The Border Force strikes are part of a rolling program of industrial action by members of the PCS union in a long running dispute over pay, jobs, pensions and conditions.
PCS general secretary Mark Serwotka has urged people affected by disruption to vent their anger at the Government.
Talks have been held with ministers, but Serwotka said pay is never discussed.
“The Government could stop these strikes tomorrow if it puts more money on the table,” he said.
“Like so many workers, Border Force employees are struggling with the cost of living crisis.
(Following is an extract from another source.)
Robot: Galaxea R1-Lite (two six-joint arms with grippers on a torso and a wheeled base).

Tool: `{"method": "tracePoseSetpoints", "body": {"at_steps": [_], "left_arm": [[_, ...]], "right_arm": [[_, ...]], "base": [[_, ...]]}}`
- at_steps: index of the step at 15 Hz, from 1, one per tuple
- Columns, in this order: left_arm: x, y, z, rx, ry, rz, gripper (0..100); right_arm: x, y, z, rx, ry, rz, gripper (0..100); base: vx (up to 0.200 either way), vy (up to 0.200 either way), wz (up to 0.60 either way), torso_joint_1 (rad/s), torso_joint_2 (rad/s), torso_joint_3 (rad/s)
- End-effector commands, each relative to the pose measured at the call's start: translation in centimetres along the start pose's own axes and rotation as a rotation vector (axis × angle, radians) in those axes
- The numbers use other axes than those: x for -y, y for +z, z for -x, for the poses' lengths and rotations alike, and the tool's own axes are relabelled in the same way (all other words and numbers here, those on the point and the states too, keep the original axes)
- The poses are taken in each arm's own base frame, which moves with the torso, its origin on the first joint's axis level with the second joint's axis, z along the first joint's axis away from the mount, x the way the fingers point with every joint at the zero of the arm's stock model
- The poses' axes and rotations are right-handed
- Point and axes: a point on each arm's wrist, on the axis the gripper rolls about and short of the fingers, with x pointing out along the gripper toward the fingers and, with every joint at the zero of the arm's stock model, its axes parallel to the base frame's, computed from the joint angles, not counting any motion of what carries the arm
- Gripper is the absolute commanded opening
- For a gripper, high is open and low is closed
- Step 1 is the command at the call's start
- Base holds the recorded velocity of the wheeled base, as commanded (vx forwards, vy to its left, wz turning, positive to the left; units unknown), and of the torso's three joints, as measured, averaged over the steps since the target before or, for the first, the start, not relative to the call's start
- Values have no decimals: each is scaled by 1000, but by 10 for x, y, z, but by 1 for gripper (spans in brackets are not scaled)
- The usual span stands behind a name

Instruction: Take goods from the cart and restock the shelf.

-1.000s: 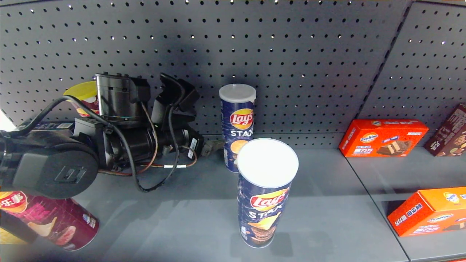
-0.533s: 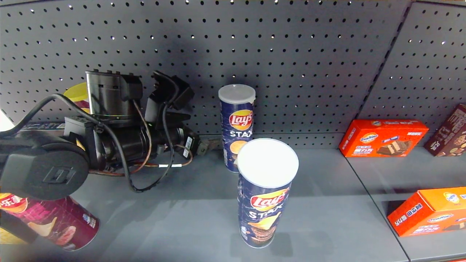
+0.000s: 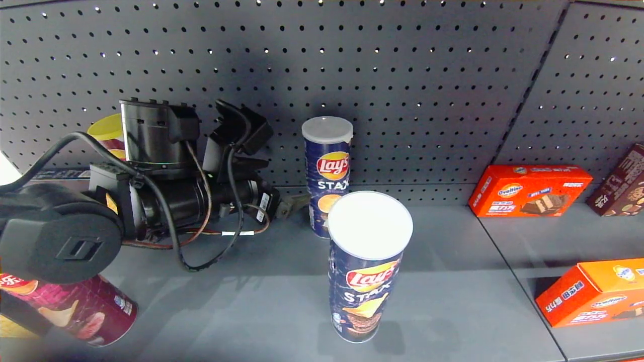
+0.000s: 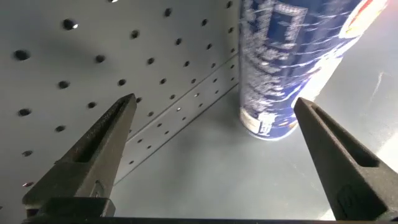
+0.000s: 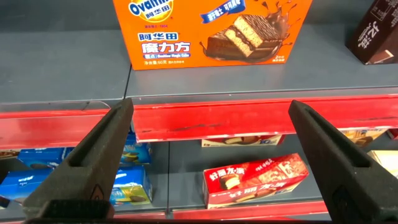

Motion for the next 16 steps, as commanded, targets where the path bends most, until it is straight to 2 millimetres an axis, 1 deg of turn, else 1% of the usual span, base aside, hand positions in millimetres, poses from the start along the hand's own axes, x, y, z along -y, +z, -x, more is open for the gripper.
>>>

They are desperate.”
Cirium said a total of 8,910 arriving flights with a combined capacity of nearly 1.8 million seats were scheduled at affected airports across all the strike days.
Hundreds of thousands of workers are striking over winter as unions seek pay rises in line with the rate of inflation to help shield their members from the cost of living crisis.
The past year has seen strike action in a range of sectors from dock workers to lawyers as decades-high inflation has eroded earnings.
The government insists it must stick to more modest increases for public sector workers recommended by independent pay review bodies in order to bring inflation under control.
Royal Mail employees were also on strike Friday, their fifth day of action this month, in what Royal Mail said was a “cynical attempt to hold Christmas to ransom”.
The company has estimated that the strike, which will continue on Christmas Eve, has already cost it £100 million.
National Highways workers in London and the South East will continue their four-day walkout that started on Thursday.
The workers, who plan, design, build, operate and maintain the roads, are following action by colleagues in Yorkshire and the Humber, northwest and northeast England.
Thousands of British ambulance workers will stage two further strikes on Jan. 11 and 23 in an escalating dispute over pay and staffing, the Unison trade union said on Thursday, after a similar walkout by staff on Wednesday.
While Wednesday’s strike, which

also involved workers affiliated to two other trade unions, lasted 12 hours, the two Unison strikes next month will last 24 hours each, Unison said in a statement.
The walkouts will involve all ambulance employees as opposed to just emergency response crews, although many will be exempted from strike action under emergency cover plans, said the union, which represents the majority of ambulance workers in Britain.
“It’s only through talks that this dispute will end,” Unison General Secretary Christina McAnea said. “No health workers want to go out on strike again in the new year.”
The strikes come as an already pressured health system faces further strain this winter, with nurses also going on strike in a separate pay dispute.